[What is being asked] Every line in the entries that holds the word "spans" counts toward the answer, which should be a single number.

Records from a dataset
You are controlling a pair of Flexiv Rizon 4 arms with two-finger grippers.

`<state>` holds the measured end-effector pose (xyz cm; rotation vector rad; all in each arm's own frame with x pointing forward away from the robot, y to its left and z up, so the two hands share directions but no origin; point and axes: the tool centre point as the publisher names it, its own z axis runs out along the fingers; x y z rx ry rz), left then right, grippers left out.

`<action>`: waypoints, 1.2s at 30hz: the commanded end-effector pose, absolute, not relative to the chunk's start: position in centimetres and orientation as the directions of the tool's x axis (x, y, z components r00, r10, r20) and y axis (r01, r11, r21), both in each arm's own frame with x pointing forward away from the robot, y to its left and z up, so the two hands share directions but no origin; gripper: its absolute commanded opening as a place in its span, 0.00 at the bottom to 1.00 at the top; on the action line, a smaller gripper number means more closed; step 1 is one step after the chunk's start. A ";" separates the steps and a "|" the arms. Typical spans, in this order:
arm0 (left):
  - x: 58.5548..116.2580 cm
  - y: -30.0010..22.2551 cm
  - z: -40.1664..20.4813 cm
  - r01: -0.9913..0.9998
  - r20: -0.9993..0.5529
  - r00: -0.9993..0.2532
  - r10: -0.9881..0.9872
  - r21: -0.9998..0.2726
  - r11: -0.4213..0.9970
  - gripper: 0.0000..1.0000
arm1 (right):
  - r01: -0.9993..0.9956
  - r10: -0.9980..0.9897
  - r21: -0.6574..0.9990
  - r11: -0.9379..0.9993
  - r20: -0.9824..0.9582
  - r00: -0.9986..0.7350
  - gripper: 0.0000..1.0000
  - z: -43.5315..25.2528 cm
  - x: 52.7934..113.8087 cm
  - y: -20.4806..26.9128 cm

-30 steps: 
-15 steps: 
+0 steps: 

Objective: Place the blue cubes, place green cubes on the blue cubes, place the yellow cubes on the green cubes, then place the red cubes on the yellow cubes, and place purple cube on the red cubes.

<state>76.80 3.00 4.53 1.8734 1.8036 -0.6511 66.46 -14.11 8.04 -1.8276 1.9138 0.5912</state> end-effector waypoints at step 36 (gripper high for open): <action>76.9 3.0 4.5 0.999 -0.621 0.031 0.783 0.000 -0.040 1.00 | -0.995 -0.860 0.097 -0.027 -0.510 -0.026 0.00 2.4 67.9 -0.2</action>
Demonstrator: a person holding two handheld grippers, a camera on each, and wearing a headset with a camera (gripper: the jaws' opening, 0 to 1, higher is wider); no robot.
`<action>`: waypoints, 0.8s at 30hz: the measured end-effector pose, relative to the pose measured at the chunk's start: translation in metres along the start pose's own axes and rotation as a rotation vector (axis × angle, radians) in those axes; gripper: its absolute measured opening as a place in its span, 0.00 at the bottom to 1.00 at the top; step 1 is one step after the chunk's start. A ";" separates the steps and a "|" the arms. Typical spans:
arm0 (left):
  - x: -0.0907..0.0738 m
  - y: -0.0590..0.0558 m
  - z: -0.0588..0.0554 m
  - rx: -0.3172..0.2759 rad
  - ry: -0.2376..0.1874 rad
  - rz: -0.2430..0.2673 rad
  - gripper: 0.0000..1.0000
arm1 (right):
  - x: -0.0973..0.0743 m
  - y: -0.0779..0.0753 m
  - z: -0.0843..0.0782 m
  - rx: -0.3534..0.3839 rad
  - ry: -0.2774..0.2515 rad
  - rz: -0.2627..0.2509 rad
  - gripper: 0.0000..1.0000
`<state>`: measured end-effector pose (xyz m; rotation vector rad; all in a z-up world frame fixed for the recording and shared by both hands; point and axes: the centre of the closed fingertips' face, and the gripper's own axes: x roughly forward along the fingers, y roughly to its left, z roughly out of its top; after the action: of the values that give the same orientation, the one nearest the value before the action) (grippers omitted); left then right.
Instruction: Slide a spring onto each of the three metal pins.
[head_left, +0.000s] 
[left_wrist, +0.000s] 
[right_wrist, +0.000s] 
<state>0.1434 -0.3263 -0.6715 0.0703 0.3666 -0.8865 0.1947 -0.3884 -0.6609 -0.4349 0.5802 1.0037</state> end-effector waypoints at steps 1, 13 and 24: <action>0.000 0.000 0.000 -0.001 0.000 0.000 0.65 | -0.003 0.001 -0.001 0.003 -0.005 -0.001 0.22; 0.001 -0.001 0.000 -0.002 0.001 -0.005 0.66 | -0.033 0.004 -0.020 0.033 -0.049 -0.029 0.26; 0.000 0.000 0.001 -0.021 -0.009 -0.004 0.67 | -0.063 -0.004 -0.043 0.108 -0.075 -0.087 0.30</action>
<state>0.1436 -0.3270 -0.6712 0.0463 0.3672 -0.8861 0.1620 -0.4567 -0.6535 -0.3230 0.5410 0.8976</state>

[Response to the task] 2